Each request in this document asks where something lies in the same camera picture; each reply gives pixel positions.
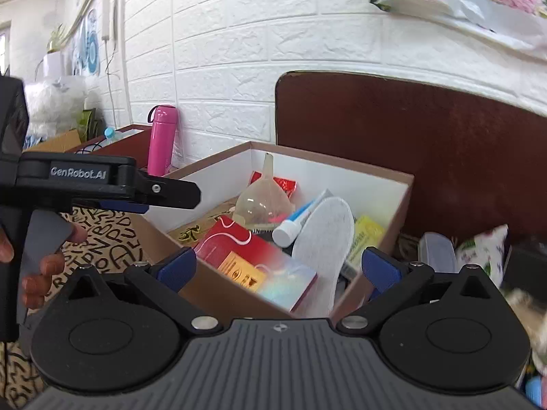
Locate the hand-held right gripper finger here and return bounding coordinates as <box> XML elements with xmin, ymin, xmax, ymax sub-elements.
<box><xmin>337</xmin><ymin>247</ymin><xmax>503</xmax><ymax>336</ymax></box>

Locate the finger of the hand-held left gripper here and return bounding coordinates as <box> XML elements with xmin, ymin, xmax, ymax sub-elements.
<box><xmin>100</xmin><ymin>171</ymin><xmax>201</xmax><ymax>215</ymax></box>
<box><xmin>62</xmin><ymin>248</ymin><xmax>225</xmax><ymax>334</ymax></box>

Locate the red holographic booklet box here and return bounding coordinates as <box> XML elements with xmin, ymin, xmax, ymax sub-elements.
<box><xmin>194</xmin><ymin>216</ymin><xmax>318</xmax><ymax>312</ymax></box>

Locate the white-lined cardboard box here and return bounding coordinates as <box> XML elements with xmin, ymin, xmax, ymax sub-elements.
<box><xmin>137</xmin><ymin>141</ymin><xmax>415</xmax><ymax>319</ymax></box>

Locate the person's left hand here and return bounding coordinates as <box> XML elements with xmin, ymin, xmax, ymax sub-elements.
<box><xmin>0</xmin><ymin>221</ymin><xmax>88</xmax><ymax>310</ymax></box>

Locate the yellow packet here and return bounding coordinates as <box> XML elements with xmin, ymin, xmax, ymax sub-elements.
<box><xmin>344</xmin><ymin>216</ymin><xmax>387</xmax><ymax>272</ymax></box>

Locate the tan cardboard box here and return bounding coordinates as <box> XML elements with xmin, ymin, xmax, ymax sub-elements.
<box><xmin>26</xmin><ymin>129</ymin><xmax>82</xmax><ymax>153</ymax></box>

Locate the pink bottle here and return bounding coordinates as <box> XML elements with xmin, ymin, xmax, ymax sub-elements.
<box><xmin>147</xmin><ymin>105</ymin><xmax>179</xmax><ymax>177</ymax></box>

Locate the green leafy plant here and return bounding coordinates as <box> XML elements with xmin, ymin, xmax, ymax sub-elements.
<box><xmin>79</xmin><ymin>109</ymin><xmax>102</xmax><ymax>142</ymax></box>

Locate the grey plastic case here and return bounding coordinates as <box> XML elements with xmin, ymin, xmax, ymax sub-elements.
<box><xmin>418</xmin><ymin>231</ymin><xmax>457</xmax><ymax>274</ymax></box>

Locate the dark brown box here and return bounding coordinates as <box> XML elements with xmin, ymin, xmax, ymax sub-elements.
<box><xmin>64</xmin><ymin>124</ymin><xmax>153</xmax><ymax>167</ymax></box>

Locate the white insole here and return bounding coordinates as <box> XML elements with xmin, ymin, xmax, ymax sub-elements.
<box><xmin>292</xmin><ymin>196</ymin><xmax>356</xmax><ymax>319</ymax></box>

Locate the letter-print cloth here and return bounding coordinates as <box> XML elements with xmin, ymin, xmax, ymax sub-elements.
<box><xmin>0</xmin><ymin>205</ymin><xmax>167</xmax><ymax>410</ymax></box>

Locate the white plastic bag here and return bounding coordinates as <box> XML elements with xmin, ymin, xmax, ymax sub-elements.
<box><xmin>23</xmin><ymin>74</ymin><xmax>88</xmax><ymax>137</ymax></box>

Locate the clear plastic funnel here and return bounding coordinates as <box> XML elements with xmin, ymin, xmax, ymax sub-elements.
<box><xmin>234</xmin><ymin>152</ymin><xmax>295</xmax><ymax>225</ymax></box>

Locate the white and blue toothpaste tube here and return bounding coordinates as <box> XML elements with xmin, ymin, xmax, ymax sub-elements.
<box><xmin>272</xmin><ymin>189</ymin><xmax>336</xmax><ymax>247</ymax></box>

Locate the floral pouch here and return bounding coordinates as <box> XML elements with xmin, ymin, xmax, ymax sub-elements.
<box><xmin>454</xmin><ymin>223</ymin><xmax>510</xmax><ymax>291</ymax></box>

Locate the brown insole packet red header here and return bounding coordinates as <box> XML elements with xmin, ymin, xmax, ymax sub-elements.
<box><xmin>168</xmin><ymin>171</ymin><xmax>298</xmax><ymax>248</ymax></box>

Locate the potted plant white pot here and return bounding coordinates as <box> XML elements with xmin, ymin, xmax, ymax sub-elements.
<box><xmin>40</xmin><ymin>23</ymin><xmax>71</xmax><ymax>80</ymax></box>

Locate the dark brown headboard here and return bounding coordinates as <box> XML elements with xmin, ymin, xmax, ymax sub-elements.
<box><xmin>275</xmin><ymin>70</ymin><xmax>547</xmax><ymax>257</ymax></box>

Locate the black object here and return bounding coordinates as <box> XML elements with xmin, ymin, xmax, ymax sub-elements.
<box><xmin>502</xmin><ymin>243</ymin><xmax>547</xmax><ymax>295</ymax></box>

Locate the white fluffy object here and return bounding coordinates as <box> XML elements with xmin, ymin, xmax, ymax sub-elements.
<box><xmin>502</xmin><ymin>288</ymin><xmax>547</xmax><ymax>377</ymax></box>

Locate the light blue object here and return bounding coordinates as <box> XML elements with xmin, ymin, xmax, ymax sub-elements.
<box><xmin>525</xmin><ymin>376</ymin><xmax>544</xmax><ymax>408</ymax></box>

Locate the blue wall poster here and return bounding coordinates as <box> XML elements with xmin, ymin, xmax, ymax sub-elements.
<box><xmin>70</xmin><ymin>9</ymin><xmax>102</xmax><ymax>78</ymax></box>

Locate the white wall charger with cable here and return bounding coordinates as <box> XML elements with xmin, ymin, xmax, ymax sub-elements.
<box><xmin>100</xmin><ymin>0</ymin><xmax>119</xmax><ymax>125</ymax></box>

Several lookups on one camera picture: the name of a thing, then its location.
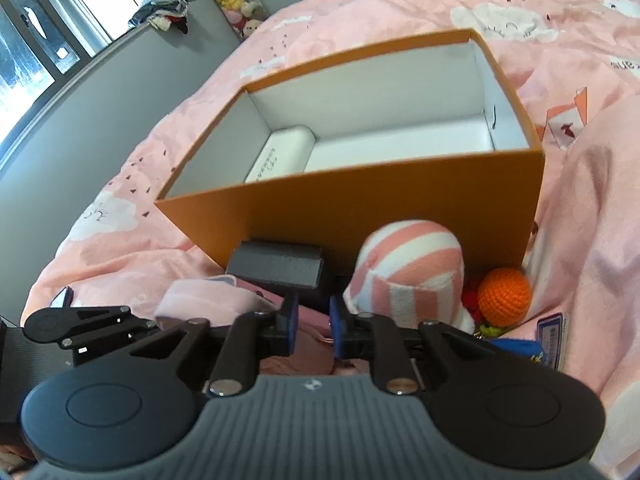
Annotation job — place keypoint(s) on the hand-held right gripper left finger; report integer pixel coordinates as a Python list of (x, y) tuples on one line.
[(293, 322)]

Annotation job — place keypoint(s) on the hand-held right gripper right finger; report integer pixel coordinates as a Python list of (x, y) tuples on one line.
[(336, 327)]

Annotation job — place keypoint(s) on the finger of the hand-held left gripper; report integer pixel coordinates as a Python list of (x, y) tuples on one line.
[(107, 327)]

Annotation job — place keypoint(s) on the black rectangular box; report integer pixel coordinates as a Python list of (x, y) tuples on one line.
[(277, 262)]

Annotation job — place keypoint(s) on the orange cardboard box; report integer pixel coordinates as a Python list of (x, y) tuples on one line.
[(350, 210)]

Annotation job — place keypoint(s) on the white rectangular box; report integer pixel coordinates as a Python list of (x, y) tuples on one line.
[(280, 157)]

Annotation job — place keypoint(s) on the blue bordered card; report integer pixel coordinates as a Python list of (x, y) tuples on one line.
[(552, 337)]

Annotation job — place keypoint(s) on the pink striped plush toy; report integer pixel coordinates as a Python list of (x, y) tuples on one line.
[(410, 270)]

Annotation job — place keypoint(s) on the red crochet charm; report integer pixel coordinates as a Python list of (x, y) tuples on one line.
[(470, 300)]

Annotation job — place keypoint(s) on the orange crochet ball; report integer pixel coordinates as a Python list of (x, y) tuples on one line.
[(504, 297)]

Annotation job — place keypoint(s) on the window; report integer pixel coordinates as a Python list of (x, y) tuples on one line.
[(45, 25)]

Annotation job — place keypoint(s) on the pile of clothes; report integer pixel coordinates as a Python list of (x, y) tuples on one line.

***

Go line by line through the data and copy any that contain "brown".

### WRITTEN REPLY
Locate the dark brown box here and return bounding coordinates as <box> XML elements with xmin, ymin, xmax, ymax sub-elements.
Locate the brown insole packet red header here and return bounding coordinates as <box> XML elements with xmin, ymin, xmax, ymax sub-elements.
Locate the dark brown headboard here and return bounding coordinates as <box> XML elements with xmin, ymin, xmax, ymax sub-elements.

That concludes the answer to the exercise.